State how many lines of the entries hold the string "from". Reply with the number alone.
= = = = = = =
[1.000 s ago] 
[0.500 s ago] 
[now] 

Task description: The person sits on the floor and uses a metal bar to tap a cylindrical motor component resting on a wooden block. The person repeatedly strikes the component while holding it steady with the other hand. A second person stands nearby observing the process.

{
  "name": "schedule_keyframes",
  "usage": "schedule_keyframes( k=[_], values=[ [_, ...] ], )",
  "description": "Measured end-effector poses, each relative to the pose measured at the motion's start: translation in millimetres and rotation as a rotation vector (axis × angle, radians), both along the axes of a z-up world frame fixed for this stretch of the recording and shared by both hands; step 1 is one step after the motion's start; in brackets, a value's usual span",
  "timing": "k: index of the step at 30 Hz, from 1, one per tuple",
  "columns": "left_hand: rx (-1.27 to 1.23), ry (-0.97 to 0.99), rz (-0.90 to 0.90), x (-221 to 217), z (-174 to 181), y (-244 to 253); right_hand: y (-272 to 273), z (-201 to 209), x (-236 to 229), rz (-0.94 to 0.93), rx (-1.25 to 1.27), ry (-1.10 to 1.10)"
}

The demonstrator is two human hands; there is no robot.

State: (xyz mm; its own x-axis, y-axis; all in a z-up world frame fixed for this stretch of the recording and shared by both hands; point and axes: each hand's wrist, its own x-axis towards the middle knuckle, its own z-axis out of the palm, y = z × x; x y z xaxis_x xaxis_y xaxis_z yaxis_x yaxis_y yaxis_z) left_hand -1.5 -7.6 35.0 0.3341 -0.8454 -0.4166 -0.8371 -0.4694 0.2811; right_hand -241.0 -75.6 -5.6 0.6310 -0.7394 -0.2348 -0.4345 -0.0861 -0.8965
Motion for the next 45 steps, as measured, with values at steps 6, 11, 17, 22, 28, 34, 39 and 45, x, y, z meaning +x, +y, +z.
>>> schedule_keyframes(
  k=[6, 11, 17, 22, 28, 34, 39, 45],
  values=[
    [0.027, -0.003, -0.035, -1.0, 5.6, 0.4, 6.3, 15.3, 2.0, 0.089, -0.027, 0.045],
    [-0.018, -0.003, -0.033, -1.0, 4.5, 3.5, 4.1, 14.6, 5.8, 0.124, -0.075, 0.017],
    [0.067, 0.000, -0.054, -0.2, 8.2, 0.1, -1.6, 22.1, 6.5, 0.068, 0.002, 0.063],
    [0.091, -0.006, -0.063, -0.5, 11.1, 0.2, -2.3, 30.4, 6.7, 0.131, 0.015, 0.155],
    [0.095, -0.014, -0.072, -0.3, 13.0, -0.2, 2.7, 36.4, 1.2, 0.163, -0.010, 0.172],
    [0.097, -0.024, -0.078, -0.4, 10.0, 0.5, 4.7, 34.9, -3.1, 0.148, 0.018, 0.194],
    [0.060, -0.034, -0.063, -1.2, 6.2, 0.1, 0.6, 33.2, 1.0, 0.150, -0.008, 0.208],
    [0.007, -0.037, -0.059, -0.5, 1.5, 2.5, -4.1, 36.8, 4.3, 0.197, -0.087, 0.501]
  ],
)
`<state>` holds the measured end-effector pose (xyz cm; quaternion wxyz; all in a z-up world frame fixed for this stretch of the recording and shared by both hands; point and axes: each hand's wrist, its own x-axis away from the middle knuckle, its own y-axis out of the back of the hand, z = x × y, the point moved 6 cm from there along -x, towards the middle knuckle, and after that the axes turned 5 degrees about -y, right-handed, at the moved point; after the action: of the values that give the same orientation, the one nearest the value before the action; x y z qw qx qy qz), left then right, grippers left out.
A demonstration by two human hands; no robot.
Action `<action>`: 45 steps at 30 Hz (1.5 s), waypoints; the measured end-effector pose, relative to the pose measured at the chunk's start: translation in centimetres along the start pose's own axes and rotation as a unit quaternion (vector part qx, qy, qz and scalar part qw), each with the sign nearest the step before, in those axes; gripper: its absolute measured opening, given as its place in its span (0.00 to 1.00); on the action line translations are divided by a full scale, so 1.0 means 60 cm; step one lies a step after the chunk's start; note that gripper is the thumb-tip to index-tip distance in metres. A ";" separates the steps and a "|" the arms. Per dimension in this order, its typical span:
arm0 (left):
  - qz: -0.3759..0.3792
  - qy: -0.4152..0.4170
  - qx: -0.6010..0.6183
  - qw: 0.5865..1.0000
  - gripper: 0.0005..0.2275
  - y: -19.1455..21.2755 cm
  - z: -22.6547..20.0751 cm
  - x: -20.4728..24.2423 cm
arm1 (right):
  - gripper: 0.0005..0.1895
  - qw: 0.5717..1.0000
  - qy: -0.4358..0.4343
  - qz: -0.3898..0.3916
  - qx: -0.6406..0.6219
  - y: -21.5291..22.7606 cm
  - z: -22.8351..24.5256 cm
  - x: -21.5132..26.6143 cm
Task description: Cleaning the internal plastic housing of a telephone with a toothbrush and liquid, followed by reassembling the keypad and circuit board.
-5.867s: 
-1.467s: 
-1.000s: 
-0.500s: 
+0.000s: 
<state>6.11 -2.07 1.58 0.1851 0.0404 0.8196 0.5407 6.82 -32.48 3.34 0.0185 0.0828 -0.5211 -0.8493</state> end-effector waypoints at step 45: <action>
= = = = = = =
RESPONSE TO THIS EXERCISE
2